• **Required work**: Among the lines of the records, please find those that contain the word "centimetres" and copy them.

• **Task material**:

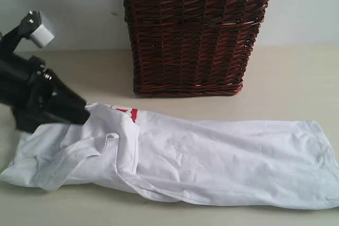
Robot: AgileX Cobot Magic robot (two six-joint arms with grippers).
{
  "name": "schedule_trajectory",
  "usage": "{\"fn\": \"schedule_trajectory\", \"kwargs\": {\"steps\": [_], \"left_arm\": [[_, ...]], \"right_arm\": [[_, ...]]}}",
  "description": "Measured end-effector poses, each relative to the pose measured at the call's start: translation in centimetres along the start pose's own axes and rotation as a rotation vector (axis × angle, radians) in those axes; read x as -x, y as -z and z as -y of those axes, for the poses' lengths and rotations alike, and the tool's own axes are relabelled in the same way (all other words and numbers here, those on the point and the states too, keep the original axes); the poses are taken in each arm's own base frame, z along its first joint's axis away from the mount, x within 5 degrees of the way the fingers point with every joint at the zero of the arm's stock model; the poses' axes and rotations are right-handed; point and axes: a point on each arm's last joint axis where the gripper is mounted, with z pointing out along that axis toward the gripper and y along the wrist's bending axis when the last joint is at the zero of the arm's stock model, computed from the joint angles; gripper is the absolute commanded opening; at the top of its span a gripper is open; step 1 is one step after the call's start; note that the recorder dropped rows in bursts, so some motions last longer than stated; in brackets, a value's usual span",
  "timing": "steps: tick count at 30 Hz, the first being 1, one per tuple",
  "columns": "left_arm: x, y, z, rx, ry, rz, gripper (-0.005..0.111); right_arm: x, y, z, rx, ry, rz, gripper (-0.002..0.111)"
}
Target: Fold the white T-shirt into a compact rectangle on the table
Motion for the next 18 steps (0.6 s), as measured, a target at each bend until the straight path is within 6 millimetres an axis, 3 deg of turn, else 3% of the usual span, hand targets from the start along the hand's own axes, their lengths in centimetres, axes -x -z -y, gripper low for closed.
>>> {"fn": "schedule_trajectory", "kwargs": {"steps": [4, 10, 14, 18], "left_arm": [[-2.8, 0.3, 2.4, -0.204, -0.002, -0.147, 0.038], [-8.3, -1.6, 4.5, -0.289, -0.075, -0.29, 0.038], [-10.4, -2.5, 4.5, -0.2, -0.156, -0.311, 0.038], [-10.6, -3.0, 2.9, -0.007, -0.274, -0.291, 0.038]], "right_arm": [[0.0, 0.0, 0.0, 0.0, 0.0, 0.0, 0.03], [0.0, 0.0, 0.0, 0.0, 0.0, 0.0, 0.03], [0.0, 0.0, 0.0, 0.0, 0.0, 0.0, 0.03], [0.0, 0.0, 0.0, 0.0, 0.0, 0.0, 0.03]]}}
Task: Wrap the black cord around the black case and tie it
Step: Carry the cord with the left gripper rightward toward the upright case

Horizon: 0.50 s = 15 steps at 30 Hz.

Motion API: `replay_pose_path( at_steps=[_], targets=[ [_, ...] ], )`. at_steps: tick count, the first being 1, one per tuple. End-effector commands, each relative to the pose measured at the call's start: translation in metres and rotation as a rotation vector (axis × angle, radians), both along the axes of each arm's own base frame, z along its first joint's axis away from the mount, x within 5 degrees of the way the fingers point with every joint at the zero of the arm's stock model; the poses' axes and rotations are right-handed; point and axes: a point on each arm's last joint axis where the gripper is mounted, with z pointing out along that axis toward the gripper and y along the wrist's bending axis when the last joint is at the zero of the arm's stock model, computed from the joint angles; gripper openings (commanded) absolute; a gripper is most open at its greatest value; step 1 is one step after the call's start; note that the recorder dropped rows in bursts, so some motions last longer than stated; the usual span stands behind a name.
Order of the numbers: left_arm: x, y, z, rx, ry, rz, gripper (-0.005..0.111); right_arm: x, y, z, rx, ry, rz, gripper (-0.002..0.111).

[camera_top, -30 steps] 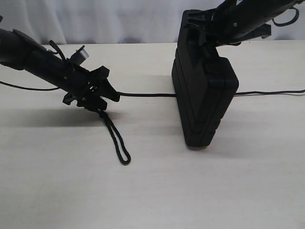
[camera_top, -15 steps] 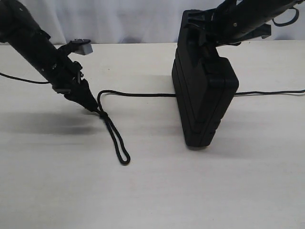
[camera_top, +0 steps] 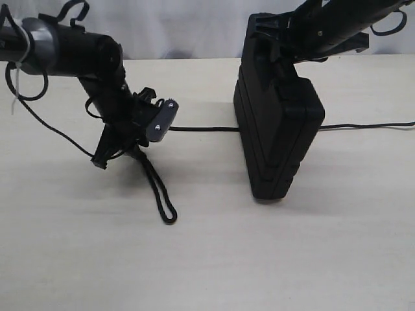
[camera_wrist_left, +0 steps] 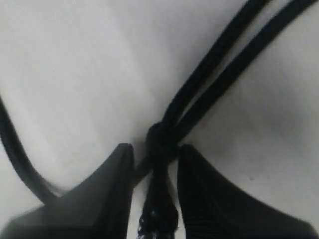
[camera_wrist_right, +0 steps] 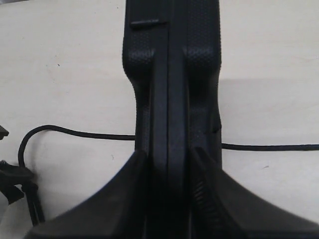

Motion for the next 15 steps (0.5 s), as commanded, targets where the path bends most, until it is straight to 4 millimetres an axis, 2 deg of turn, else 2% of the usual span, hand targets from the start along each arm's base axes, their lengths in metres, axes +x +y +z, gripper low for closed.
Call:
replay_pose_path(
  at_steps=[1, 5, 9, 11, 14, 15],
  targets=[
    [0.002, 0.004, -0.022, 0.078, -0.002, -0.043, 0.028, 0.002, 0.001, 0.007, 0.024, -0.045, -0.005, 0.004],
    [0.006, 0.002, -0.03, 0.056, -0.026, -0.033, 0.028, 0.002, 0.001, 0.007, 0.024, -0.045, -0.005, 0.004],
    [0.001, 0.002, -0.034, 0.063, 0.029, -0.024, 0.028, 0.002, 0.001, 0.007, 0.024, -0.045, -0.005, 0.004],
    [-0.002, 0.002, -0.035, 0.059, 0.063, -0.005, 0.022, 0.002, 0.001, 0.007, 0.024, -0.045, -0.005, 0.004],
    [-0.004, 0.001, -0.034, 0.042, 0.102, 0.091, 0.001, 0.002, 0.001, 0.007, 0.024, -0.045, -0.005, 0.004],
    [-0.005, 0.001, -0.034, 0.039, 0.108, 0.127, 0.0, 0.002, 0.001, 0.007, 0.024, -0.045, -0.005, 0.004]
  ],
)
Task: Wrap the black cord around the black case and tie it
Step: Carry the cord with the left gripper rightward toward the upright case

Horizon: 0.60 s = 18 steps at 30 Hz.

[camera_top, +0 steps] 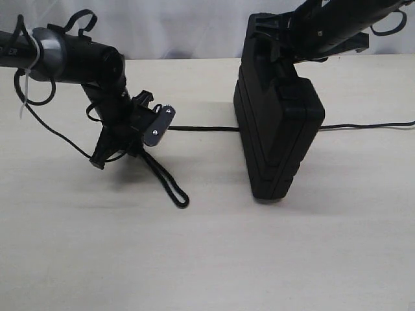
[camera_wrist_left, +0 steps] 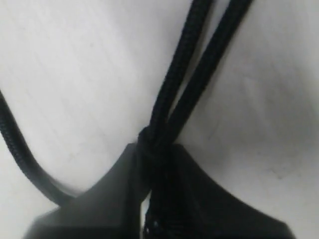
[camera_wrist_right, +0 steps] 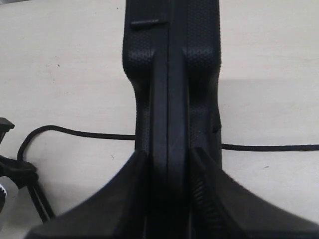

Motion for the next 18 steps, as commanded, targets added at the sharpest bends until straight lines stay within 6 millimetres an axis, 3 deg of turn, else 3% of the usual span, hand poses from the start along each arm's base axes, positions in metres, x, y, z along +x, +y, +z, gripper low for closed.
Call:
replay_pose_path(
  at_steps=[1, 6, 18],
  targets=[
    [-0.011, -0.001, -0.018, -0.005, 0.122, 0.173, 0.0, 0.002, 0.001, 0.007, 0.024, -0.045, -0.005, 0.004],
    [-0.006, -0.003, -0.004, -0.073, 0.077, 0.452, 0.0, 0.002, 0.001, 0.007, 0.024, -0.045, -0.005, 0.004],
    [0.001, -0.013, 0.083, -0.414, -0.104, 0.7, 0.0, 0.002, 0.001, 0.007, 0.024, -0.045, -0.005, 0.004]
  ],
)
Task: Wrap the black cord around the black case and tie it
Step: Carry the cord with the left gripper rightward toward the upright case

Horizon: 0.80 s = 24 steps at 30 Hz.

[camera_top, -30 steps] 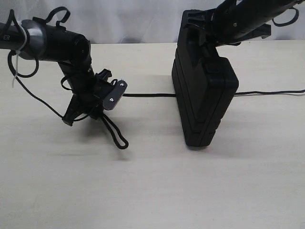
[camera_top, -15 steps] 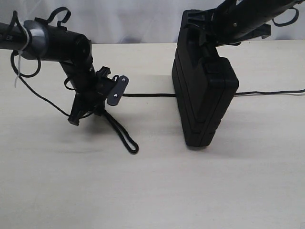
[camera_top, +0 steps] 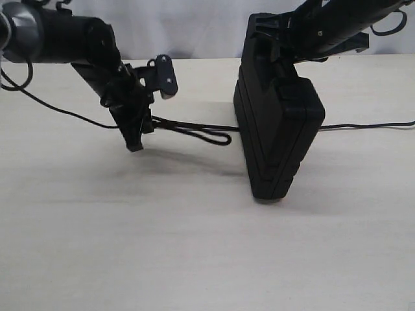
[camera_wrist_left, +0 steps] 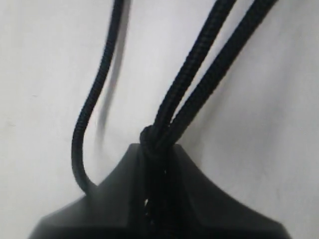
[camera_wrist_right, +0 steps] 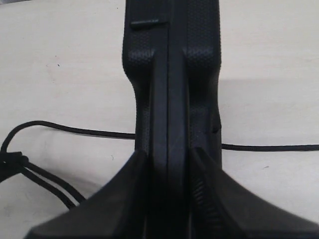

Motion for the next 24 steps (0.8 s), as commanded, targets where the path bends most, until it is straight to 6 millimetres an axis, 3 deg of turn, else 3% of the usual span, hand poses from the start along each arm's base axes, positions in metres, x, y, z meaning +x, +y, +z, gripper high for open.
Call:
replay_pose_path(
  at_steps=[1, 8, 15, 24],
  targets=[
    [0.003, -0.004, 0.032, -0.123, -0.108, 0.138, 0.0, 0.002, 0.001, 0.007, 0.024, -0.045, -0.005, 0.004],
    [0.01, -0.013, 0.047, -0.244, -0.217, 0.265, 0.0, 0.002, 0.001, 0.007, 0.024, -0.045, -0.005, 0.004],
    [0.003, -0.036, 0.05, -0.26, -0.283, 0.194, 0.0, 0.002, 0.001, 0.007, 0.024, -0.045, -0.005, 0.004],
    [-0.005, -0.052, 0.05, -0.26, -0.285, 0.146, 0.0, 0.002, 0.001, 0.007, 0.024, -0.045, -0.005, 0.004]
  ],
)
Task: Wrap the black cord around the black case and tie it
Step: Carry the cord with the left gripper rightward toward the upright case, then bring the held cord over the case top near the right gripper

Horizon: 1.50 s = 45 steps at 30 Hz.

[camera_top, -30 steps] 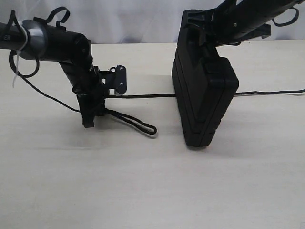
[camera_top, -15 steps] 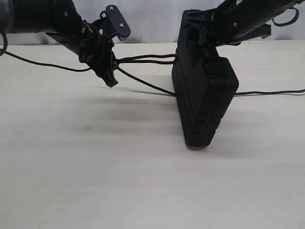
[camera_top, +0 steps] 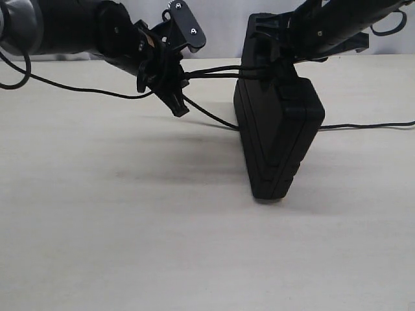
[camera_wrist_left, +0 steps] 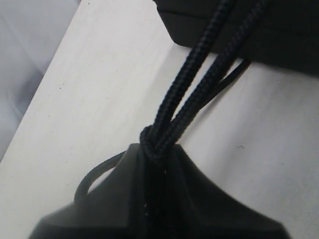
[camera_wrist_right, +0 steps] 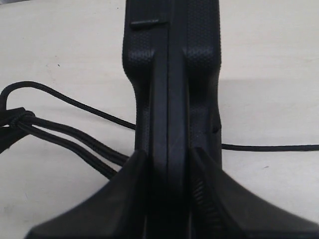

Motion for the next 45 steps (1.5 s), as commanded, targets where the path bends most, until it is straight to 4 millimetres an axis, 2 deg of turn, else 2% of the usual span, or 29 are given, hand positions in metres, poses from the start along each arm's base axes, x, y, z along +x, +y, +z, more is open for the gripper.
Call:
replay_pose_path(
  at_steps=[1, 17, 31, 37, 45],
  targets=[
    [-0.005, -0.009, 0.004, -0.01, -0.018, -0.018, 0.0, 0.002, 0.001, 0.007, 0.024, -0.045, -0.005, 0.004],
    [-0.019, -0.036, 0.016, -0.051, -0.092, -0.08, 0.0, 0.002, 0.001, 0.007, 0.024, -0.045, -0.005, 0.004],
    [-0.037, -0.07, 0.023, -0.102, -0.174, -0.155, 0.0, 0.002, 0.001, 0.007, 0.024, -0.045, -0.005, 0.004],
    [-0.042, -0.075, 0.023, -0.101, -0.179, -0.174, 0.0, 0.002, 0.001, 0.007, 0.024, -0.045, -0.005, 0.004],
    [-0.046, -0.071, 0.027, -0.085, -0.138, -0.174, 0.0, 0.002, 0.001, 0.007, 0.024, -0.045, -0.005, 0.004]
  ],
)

• **Result for this task**:
  "description": "Measured end-effector poses, each relative to the pose measured at the call's start: translation in centimetres along the start pose's own axes and rotation as a rotation vector (axis × angle, radians) in those axes; read x as -x, y as -z and z as -y of those axes, for the poses' lengths and rotations alike, and the tool's own axes are relabelled in the same way (all other words and numbers here, those on the point and the states too, keep the original axes); the poses are taken in each arm's own base frame, z along its first joint's axis away from the mount, x within 5 degrees of the way the fingers point with every joint at the zero of the arm's stock model; the poses' axes and rotations are right-handed; point and axes: a point on each arm's last joint axis where the gripper is mounted, with z pointing out along that axis toward the gripper and y along the wrist's bending axis when the last joint is at the zero of the arm's stock model, computed from the joint angles; gripper is the absolute commanded opening; at the top of its span a gripper is open; step 1 is one step after the call's start; note that the recorder dropped rows in bursts, so some motions last longer than stated; in brackets, a value's usual span",
Motion for the next 18 steps (0.6 s), as measured, a target at each bend until the straight path is within 6 millimetres an axis, 3 deg of turn, else 3% of the usual span, hand targets from the start along the hand's own axes, their lengths in centimetres, axes -x -z -y, gripper low for closed.

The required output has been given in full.